Mog is an avid bicyclist who has never had a driver’s license and calls himself not only “car-free” but also “TV-free.” An urban-foraging vegetarian known to take “technology vacations,” he and his wife, Amanda Fuller, live in a fully solar-powered house in Portland where he also gardens and keeps bees. His mission in life “is to help people understand that sustainable solutions are not only fun and life-affirming, but they are all around us. We need to only change the way we perceive and respond to the daily and long-term challenges of life,” he said.
Past recipients of the award are citizen volunteer Mike Hayman; retired JCPS teacher Darleen Horton; Dumm, JCTC’s business manager; Ward-Pugh, former Metro councilwoman; Mulheirn, former JCPS director of facilities and environmental services; Owsley, former UofL vice president of business affairs; and Owen, UofL professor and archivist and a former Metro councilman.

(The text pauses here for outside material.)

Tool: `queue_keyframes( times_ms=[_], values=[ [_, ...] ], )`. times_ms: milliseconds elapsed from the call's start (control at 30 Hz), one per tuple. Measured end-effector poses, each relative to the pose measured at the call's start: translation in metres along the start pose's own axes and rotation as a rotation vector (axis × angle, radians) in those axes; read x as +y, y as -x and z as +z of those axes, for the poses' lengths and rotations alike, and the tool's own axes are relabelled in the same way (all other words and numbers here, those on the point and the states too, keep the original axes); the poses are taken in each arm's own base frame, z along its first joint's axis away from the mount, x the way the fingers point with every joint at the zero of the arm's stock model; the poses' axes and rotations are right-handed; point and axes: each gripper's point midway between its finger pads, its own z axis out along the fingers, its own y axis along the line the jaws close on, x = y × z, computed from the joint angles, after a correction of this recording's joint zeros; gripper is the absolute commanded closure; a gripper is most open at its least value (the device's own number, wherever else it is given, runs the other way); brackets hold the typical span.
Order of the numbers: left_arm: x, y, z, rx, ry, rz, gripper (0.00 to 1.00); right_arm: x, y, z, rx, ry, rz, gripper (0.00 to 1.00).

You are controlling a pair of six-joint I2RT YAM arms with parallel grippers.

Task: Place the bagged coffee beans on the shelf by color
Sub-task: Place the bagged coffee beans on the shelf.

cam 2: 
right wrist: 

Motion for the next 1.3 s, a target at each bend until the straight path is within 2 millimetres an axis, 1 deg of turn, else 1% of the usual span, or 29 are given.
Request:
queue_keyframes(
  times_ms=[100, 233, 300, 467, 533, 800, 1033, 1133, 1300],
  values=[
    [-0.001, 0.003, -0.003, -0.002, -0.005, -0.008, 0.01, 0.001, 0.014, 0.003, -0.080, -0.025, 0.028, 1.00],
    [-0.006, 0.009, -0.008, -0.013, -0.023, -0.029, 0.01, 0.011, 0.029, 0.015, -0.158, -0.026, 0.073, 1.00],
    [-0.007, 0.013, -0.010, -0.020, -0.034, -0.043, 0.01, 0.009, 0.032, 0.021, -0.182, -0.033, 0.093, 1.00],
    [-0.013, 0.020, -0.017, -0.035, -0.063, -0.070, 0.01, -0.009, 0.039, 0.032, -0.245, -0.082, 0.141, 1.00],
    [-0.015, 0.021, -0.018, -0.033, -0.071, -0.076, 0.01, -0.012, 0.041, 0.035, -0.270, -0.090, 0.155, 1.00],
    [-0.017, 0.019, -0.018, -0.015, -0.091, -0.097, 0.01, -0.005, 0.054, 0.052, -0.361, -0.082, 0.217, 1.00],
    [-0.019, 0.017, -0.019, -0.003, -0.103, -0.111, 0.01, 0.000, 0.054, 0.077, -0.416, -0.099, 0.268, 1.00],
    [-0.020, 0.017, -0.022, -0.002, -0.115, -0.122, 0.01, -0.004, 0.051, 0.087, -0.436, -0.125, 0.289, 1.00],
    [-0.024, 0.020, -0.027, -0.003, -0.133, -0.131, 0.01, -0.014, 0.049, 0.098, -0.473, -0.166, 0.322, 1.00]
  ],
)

Mog earned his BS in Environmental Studies & Geology at Oberlin College and an MS and PhD in Land Resources at the University of Wisconsin-Madison’s Institute for Environmental Studies. His graduate research focused on assessing the sustainability of international rural development projects, and his studies took him to Ghana, Costa Rica and the southern Philippines as a Fulbright scholar in 2001. He continued this work from 2005-2008 when he lived with his wife in Paraguay working on sustainable rural development efforts with the U.S. Peace Corps and Plan Paraguay.